◆ To do ◆
Take every line from the entries below that includes the word "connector" and copy it.
[Exercise material — start]
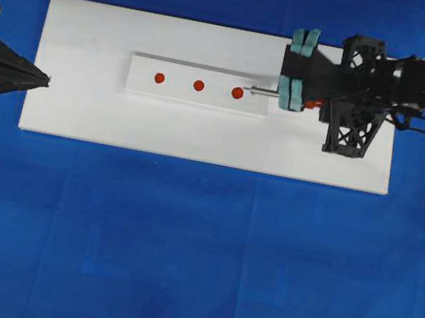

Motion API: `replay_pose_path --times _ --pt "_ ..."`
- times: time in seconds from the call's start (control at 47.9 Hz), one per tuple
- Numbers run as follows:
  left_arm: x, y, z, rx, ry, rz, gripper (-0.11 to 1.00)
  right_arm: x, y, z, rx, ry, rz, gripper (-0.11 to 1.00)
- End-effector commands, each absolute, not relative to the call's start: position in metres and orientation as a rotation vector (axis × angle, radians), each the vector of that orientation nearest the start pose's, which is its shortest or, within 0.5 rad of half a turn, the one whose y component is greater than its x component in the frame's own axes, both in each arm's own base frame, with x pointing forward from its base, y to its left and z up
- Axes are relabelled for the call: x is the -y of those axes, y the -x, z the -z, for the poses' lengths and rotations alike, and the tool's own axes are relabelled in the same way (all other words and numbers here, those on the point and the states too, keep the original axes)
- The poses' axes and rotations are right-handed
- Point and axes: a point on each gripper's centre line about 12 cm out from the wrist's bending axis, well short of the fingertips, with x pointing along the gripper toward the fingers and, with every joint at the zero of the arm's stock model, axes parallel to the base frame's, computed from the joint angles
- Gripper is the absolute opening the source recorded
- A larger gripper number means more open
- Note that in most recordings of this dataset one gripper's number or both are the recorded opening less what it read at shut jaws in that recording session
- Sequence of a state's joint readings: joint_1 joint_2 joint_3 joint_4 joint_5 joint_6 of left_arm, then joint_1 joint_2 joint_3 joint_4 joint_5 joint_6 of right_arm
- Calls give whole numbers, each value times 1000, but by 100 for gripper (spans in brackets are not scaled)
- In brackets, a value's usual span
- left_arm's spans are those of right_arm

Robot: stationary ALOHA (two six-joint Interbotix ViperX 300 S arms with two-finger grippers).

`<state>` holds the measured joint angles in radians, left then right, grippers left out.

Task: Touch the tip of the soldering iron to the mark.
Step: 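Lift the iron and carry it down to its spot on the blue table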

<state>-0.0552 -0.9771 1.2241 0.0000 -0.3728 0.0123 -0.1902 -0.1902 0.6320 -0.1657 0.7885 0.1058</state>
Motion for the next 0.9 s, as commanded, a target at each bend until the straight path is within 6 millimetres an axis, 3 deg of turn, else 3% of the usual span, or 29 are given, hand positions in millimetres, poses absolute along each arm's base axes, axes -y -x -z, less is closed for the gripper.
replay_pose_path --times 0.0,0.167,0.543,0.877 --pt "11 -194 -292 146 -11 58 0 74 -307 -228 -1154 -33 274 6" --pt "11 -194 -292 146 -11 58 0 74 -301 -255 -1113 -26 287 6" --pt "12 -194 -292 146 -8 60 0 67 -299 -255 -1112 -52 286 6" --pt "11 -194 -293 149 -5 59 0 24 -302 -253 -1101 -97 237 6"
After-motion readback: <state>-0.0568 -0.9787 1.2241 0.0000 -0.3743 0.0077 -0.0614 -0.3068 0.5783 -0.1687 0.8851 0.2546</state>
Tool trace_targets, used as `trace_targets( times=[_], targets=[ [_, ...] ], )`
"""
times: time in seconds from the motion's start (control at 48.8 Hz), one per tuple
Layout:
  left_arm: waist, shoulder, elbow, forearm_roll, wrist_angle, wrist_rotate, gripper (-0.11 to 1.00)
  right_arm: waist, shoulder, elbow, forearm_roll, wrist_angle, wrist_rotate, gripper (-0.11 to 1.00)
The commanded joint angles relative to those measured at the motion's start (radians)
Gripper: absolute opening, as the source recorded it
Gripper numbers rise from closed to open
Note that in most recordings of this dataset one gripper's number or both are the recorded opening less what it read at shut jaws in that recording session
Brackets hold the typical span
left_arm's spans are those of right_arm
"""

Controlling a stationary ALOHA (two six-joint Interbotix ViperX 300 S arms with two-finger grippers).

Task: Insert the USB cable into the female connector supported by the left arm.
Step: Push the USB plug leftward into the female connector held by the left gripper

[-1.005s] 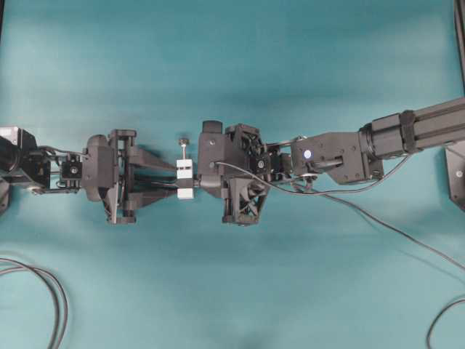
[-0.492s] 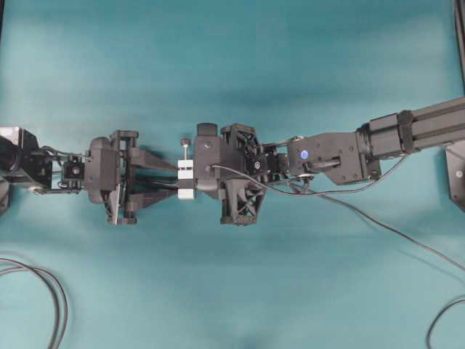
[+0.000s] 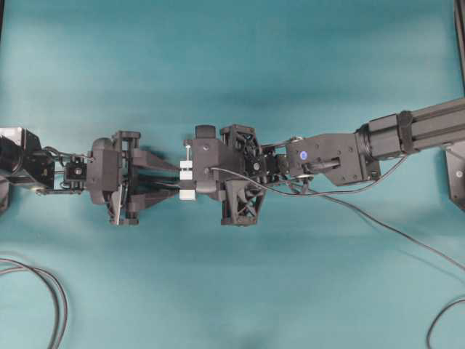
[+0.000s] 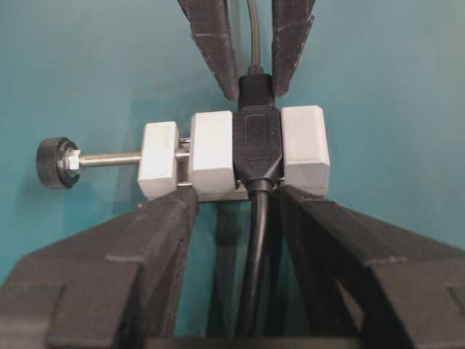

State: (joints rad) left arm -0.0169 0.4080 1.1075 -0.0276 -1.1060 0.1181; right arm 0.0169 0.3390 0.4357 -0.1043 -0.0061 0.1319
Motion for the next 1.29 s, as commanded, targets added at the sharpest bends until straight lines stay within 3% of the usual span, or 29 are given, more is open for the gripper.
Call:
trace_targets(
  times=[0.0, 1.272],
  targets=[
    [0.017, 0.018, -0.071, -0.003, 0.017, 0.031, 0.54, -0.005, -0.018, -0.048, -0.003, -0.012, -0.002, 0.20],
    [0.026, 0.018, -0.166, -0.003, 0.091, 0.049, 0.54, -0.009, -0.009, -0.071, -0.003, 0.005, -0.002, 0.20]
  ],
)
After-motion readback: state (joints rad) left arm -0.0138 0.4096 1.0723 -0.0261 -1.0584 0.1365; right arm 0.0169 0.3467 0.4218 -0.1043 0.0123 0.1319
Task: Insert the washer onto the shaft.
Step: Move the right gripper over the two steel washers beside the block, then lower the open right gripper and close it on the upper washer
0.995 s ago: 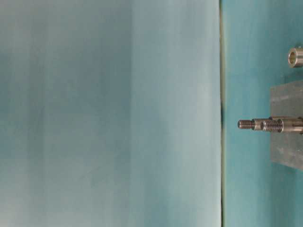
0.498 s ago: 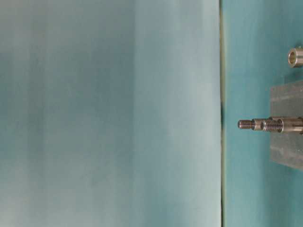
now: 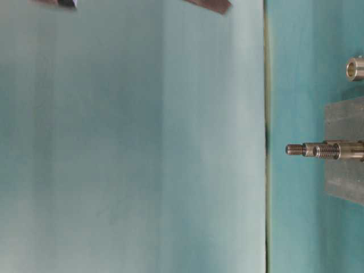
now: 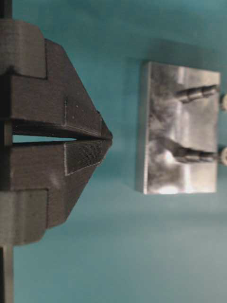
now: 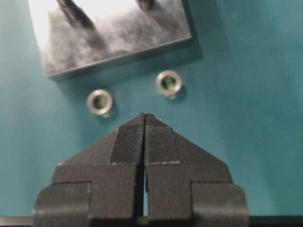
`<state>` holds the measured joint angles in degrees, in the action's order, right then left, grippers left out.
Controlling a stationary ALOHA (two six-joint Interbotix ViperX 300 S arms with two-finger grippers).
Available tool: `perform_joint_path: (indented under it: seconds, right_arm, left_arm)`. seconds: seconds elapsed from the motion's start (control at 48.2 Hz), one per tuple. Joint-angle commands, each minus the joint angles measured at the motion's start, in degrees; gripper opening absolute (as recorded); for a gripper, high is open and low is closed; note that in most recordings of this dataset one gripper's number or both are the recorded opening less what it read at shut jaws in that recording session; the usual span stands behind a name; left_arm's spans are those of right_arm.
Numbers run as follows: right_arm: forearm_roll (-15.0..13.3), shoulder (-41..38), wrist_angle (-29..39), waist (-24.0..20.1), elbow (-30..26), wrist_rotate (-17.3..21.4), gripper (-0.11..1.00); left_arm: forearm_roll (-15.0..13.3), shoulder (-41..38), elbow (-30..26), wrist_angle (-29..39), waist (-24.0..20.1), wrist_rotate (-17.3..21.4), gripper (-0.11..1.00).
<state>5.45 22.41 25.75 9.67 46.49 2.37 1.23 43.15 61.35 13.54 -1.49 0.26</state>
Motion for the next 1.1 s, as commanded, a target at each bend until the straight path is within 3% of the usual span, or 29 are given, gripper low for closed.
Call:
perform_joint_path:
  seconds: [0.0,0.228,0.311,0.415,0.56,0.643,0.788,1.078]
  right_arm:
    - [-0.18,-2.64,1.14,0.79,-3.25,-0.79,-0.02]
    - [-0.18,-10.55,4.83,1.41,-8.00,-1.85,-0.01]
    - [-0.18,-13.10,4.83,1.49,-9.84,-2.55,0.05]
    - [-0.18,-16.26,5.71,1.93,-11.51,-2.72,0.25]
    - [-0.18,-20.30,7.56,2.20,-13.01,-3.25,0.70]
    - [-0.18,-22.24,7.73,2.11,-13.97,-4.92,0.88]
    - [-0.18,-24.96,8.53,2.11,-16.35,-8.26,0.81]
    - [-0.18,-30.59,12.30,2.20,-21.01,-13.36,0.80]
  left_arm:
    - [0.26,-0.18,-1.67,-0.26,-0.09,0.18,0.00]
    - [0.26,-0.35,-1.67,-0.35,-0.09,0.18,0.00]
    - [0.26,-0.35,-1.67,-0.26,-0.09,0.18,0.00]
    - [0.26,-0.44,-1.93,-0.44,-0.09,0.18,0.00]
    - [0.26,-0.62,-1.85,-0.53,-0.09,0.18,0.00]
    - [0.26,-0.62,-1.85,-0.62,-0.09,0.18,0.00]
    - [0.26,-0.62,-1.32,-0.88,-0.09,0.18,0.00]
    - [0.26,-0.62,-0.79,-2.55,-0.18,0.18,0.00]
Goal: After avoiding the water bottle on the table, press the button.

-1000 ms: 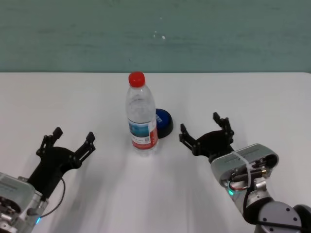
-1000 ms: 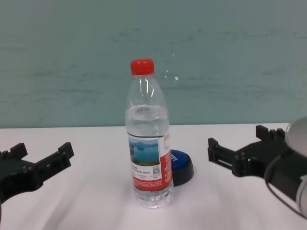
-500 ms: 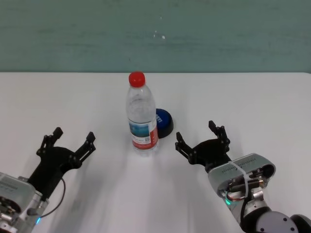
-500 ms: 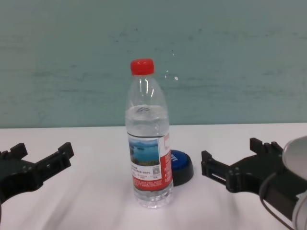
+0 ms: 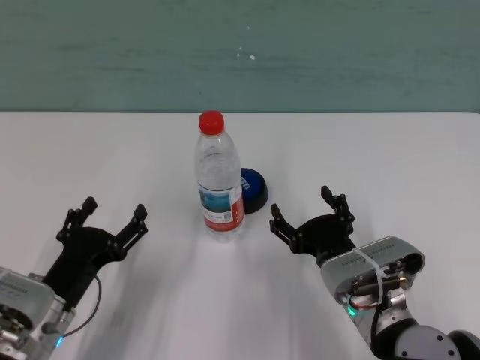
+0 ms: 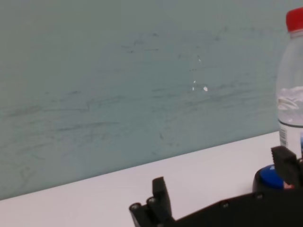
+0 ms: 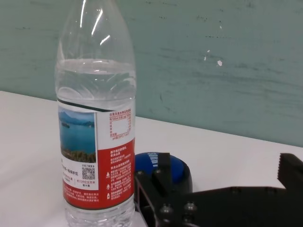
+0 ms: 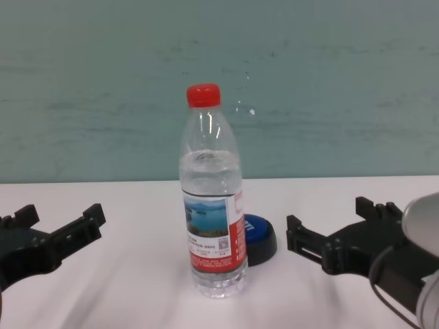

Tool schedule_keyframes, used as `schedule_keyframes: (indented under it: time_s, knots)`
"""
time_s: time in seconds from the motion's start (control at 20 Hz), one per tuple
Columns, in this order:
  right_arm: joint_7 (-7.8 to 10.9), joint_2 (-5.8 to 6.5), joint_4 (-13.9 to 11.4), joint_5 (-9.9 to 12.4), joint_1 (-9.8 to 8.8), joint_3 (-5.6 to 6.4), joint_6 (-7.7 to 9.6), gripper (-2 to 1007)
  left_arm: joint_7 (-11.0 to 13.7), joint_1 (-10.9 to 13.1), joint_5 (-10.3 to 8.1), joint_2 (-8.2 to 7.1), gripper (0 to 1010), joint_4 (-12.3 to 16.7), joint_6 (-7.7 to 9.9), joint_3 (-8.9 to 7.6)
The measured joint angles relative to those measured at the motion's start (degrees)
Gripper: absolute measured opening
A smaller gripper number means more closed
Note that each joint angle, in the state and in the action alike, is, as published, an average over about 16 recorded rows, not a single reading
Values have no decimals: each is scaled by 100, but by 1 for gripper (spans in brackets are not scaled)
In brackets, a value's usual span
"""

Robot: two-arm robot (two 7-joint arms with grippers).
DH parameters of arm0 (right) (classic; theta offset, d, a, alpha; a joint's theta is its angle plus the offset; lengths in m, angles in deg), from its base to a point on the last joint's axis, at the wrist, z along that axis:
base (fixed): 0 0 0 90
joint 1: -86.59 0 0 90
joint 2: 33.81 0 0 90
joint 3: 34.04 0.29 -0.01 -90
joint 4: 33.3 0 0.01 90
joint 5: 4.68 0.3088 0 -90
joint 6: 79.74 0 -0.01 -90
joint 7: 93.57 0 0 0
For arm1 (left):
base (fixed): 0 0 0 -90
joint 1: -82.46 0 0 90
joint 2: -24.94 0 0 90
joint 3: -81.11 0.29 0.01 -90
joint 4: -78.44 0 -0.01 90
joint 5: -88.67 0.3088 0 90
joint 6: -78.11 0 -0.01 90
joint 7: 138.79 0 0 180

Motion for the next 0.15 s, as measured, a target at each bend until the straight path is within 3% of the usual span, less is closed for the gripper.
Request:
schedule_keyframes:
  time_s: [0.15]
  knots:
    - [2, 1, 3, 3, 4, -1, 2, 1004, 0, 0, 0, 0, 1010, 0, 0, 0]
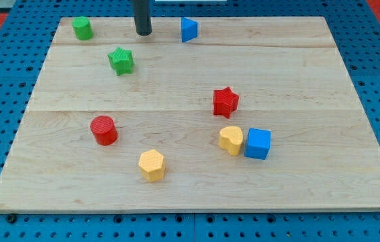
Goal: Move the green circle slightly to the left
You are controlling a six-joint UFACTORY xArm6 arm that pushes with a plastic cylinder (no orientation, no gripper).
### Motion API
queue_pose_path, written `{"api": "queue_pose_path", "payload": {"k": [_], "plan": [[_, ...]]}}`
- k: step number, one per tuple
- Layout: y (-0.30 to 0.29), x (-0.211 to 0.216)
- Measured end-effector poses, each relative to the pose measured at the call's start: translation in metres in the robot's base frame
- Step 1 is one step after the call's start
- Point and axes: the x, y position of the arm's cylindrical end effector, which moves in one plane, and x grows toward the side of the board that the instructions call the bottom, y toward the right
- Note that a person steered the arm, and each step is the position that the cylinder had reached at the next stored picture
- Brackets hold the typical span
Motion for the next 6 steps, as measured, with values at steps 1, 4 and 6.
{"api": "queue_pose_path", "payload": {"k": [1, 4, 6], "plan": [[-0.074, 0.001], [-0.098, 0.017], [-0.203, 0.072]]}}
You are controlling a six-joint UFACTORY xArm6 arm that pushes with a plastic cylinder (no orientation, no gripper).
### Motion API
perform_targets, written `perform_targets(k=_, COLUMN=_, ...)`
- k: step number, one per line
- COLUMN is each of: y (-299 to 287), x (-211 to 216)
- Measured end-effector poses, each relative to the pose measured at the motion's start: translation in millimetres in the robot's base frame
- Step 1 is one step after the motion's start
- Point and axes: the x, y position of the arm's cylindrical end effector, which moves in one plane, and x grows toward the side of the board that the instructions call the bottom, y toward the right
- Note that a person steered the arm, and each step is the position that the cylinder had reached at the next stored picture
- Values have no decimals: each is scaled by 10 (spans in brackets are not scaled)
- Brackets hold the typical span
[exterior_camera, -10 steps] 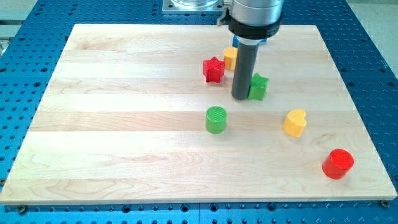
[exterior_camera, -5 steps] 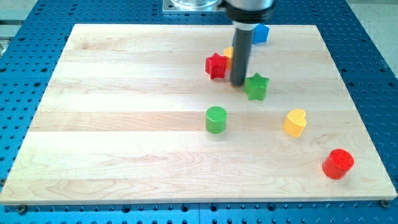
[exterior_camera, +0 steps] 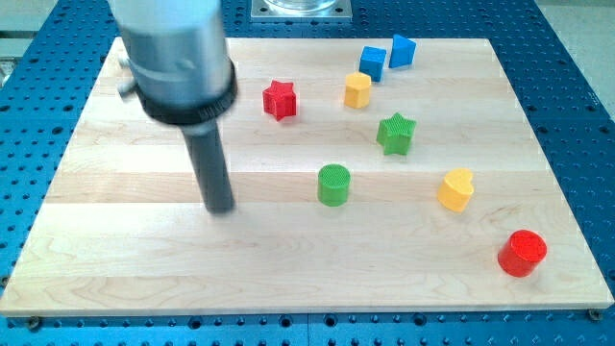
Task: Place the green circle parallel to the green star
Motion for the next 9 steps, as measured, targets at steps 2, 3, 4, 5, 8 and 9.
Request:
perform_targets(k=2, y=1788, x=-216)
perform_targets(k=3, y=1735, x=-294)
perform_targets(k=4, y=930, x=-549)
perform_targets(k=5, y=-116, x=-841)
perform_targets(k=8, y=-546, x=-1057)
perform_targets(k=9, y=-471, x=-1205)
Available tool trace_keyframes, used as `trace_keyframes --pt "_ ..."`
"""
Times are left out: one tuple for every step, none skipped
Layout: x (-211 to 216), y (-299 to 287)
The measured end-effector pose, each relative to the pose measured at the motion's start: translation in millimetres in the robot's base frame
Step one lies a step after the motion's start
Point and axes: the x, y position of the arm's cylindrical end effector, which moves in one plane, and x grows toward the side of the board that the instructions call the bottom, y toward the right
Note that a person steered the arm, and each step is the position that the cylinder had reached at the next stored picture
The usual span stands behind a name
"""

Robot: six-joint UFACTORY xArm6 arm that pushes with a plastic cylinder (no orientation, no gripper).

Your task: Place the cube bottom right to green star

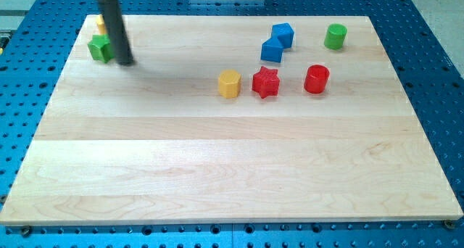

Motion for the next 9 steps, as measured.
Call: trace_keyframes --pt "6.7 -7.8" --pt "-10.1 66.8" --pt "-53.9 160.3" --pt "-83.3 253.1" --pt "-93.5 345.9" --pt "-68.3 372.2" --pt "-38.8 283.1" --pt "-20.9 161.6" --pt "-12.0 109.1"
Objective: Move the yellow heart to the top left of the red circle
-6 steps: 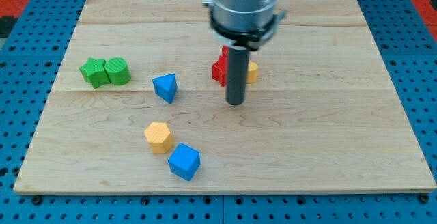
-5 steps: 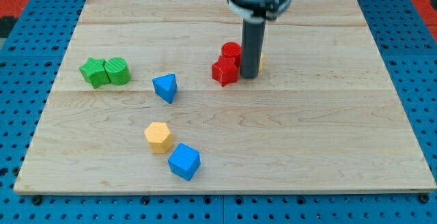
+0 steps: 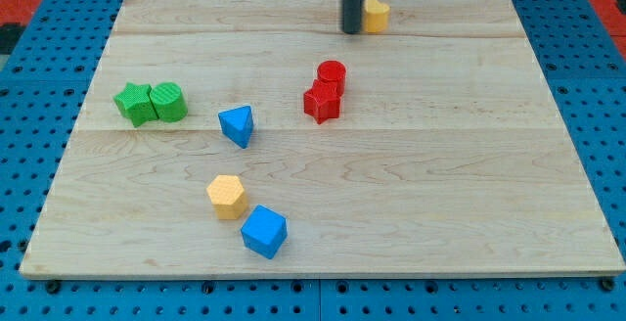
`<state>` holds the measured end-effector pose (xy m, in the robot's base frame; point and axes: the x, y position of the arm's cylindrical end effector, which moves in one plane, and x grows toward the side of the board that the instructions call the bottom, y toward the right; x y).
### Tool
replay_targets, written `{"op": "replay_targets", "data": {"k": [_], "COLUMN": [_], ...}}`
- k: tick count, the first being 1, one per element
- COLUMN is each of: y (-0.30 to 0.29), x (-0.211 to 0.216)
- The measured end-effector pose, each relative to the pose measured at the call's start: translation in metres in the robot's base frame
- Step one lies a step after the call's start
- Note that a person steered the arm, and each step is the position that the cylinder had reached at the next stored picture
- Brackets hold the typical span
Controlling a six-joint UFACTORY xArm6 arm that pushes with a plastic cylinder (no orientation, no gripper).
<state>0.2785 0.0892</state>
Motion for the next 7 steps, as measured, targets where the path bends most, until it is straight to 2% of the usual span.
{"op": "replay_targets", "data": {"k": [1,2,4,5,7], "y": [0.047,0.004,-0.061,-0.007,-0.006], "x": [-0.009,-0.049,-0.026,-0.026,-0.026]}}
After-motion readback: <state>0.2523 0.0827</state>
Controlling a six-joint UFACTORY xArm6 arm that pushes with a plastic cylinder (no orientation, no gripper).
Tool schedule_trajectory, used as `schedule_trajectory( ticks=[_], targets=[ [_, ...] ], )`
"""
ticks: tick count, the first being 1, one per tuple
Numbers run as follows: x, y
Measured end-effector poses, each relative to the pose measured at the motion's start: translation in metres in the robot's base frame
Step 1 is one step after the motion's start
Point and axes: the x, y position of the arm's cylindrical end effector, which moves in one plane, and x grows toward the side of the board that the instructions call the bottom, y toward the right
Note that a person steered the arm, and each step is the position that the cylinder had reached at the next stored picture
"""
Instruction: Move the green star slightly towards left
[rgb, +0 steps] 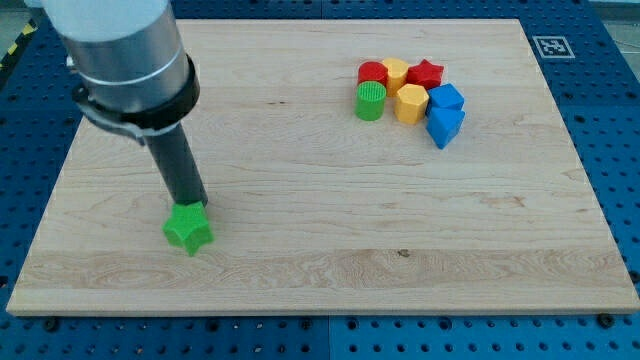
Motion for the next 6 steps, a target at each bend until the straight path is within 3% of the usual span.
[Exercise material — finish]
◆ Exercise answer ◆
Task: Insert the USB cable into the female connector supported by the left arm.
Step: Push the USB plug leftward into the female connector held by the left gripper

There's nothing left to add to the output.